Skip to content

Host Installation


This article describes the basic installation of DataKit.

Register/log in to Guance Cloud

The browser visits the Guance Cloud registration portal, fills in the corresponding information, and then logs in to Guance Cloud.

Get the Installation Command

Log in to the workspace, click "Integration" on the left and select "Datakit" at the top, and you can see the installation commands of various platforms.

Note that the following Linux/Mac/Windows installer can automatically identify the hardware platform (arm/x86, 32bit/64bit) without making a hardware platform selection.

The installation command supports bash and ash( Version-1.14.0), and the command is roughly as follows:

  • bash
DK_DATAWAY=https://openway.guance.com?token=<TOKEN> bash -c "$(curl -L https://static.guance.com/datakit/install.sh)" 
  • ash
DK_DATAWAY=https://openway.guance.com?token=<TOKEN> ash -c "$(curl -L https://static.guance.com/datakit/install.sh)"
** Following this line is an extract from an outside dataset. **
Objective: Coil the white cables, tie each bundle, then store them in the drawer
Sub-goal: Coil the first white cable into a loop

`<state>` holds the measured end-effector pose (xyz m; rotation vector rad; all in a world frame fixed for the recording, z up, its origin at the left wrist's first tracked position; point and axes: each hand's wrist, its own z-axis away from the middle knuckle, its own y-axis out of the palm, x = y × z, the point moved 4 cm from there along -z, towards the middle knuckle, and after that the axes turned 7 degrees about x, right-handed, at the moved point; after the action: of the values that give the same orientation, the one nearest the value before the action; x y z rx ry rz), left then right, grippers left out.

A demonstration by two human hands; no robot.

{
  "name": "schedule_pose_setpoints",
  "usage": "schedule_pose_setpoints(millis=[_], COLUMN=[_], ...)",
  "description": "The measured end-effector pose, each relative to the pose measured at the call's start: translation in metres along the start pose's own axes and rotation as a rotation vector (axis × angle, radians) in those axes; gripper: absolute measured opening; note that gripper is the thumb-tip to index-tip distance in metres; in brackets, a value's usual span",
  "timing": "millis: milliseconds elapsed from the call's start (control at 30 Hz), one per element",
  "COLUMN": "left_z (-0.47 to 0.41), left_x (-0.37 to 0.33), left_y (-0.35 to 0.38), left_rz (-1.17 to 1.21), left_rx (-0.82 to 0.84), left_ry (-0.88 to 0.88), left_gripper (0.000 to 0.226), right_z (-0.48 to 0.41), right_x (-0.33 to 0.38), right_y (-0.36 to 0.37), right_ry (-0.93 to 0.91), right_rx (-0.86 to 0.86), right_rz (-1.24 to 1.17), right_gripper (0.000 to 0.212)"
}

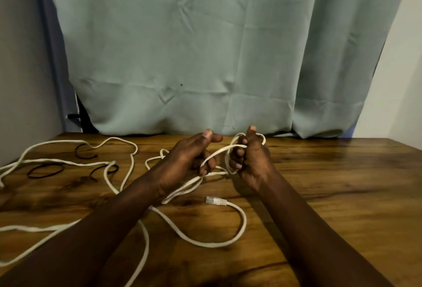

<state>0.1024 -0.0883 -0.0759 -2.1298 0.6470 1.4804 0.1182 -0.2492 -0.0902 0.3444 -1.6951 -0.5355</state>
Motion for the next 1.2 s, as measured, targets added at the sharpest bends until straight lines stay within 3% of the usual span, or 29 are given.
schedule_pose_setpoints(millis=[100, 200, 267, 367, 433, 500, 567, 633, 733, 833, 933, 1100, 1200], left_z=[-0.002, -0.001, 0.001, 0.01, 0.017, 0.019, 0.016, 0.009, 0.006, 0.007, 0.006, 0.002, 0.001], left_x=[0.006, 0.003, 0.003, 0.007, 0.012, 0.008, 0.003, -0.002, -0.005, 0.003, 0.013, 0.012, 0.002], left_y=[0.008, 0.008, 0.001, -0.022, -0.041, -0.054, -0.051, -0.037, -0.009, 0.007, 0.01, -0.003, -0.023], left_rz=[0.148, 0.02, -0.08, -0.278, -0.385, -0.493, -0.373, -0.157, -0.161, -0.131, -0.029, 0.349, 0.532], left_rx=[0.091, 0.152, 0.204, 0.214, 0.167, 0.029, -0.162, -0.308, -0.407, -0.403, -0.419, -0.383, -0.444], left_ry=[-0.056, -0.085, -0.189, -0.329, -0.362, -0.279, -0.149, -0.054, 0.044, -0.043, -0.138, -0.151, -0.107], left_gripper=[0.061, 0.048, 0.046, 0.025, 0.02, 0.02, 0.029, 0.038, 0.036, 0.043, 0.045, 0.011, 0.023], right_z=[-0.003, -0.008, -0.015, -0.027, -0.026, -0.023, -0.021, -0.021, -0.014, -0.003, 0.006, 0.012, 0.007], right_x=[0.001, 0.003, 0.006, 0.022, 0.034, 0.037, 0.031, 0.023, 0.016, 0.012, 0.002, -0.009, -0.008], right_y=[-0.006, -0.013, -0.024, -0.057, -0.082, -0.099, -0.098, -0.082, -0.041, -0.01, 0.012, 0.028, 0.023], right_ry=[-0.023, -0.054, -0.072, -0.105, -0.115, -0.111, -0.071, -0.099, -0.195, -0.237, -0.161, -0.096, -0.081], right_rx=[-0.097, -0.161, -0.208, -0.337, -0.451, -0.539, -0.558, -0.518, -0.365, -0.182, -0.034, 0.104, 0.155], right_rz=[-0.101, -0.156, -0.223, -0.337, -0.372, -0.343, -0.238, -0.143, 0.002, 0.048, 0.037, 0.01, -0.087], right_gripper=[0.049, 0.048, 0.047, 0.045, 0.045, 0.048, 0.051, 0.049, 0.043, 0.042, 0.045, 0.047, 0.049])
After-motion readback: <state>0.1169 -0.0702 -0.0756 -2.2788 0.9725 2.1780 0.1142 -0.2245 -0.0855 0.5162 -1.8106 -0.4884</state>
After the installation is completed, you will see a prompt that the installation is successful at the terminal.

Installation on Windows requires a Powershell command line installation and must run Powershell as an administrator. Press the Windows key, enter powershell to see the pop-up powershell icon, and right-click and select "Run as an administrator".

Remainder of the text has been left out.